A gas turbine engine generally includes a fan and a core arranged in flow communication with one another. Additionally, the core of the gas turbine engine general includes, in serial flow order, a compressor section, a combustion section, a turbine section, and an exhaust section. In operation, air is provided from the fan to an inlet of the compressor section where one or more axial compressors progressively compress the air until it reaches the combustion section. Fuel is mixed with the compressed air and burned within the combustion section to provide combustion gases. The combustion gases are routed from the combustion section to the turbine section. The flow of combustion gases through the turbine section drives the turbine section and is then routed through the exhaust section, e.g., to atmosphere.
More commonly, non-traditional high temperature materials, such as ceramic matrix composite (CMC) materials, are being used for various components within gas turbine engines. For example, because CMC materials can withstand relatively extreme temperatures, there is particular interest in replacing components within the flow path of the combustion gases with CMC materials. In particular, rotor blades of the turbine section of the gas turbine engine are more commonly being formed of CMC materials.
CMC turbine rotor blades generally are formed from a plurality of plies of CMC material. Ideally, the plies utilize continuous CMC fibers, i.e., CMC fibers that are continuous along the length of the ply. Because CMC materials typically are strongest in the direction of the CMC fiber, turbine rotor blades utilizing continuous CMC fiber plies can better withstand stresses during operation of the turbine.

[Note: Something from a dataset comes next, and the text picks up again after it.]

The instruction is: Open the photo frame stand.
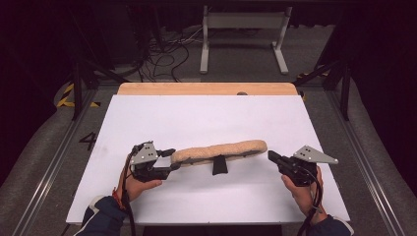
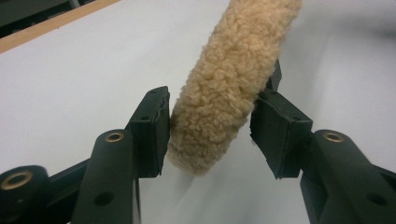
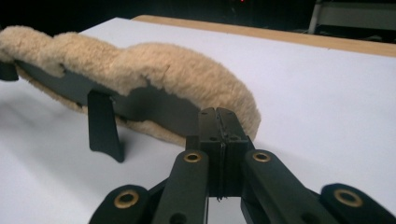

However, CMC blades utilizing continuous fiber plies often are attached to the turbine rotor disk through a pin and clevis type of attachment. More specifically, a pin may be inserted into a pin hole in one side of the rotor disk, through a pin hole formed in the rotor blade, and then through a pin hole on the opposite side of the disk. Typically, the pins have a round or circular cross-section, which have a line contact with the blade and, therefore, the contact, crush, and/or other stresses between the pin and blade may be undesirably high.
Accordingly, an attachment mechanism for attaching CMC rotor blades to a rotor disk that avoids relying on the interlaminar capability of the CMC material would be useful. Further, an attachment mechanism for attaching CMC rotor blades to a rotor disk that minimizes stresses between the attachment mechanism and the blade would be beneficial. More particularly, a pin for attaching CMC rotor blades to a rotor disk such that a surface contact is provided between the pin and the blade would be advantageous.